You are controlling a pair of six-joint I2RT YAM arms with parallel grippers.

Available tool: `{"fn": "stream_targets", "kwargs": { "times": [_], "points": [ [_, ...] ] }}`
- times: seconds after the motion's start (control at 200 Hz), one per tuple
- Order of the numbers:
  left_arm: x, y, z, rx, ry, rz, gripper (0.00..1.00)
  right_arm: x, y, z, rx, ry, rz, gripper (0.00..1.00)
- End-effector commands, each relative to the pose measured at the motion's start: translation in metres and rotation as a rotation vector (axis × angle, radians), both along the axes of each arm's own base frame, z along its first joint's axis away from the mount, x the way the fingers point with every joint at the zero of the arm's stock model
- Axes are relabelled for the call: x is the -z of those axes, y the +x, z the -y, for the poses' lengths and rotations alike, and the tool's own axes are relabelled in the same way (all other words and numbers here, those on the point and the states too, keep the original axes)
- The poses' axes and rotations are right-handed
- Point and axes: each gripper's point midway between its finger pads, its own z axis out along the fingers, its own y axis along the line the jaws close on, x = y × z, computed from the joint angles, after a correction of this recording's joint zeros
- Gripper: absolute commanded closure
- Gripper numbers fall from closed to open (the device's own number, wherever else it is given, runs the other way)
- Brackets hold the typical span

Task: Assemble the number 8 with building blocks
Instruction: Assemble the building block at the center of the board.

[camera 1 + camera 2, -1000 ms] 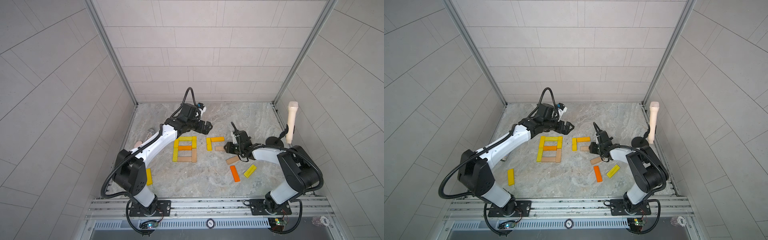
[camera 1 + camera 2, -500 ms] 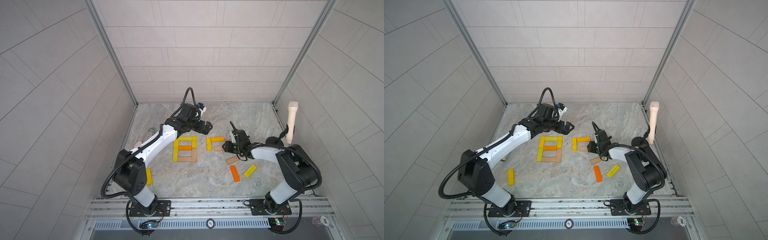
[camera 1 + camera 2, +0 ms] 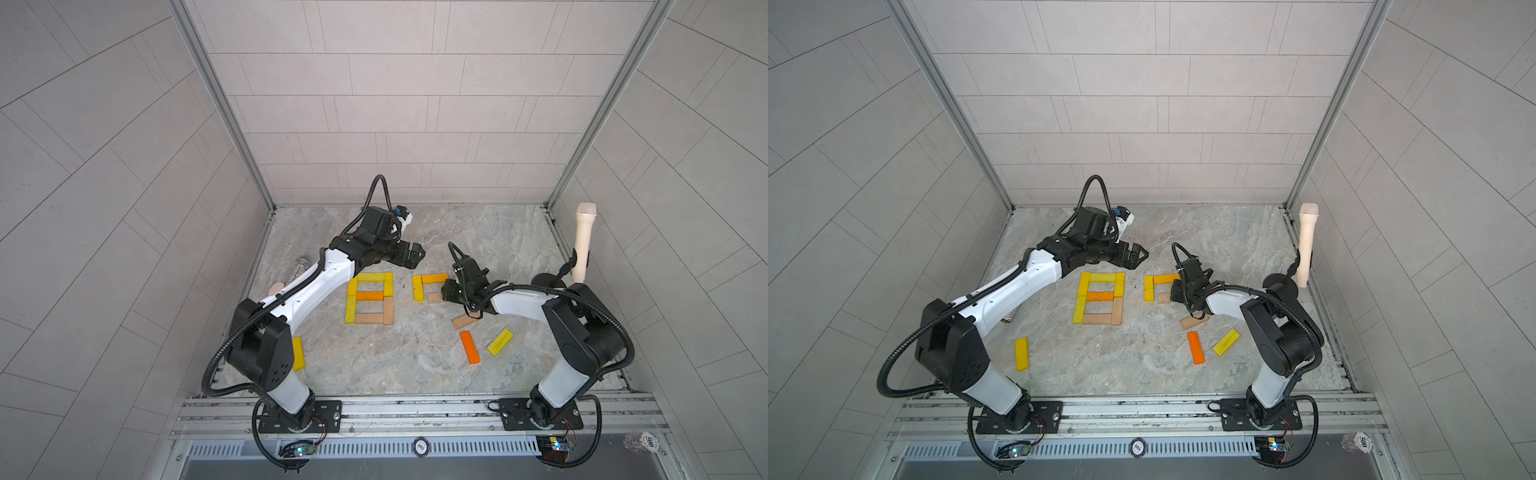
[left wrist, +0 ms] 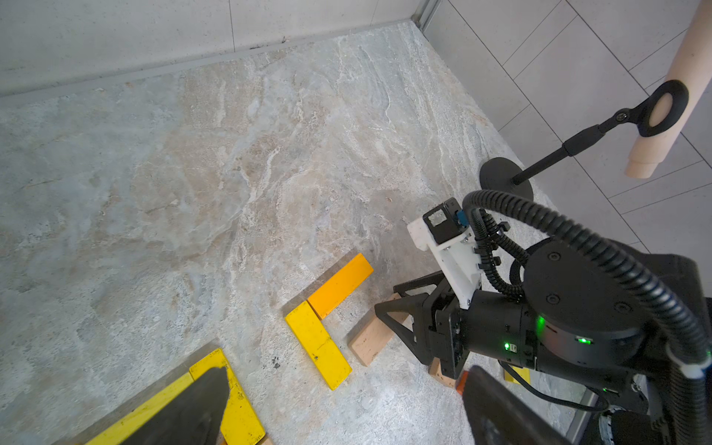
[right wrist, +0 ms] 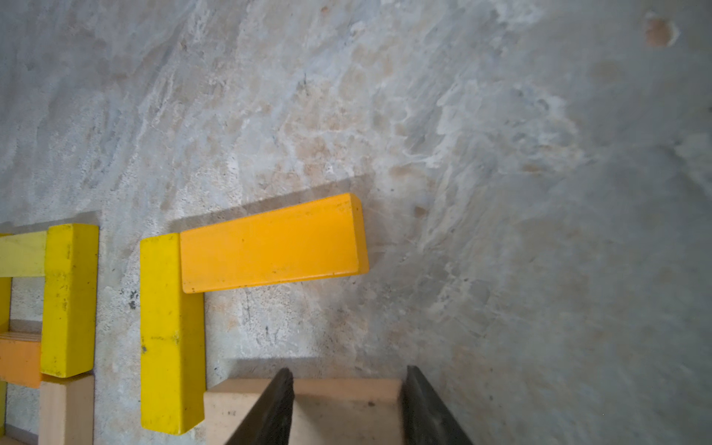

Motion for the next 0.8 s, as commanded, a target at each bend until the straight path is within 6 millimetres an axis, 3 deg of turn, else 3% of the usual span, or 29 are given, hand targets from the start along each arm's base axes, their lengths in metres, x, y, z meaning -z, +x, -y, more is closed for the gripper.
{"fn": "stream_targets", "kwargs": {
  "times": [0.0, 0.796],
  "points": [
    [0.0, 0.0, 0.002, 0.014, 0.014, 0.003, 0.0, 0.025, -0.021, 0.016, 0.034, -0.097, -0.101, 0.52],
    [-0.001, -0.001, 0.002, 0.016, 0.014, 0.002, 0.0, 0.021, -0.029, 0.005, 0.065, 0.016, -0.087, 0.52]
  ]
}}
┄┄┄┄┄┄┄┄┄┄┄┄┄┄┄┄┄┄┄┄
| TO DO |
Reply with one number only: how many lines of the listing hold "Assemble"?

| TASK OUTPUT |
2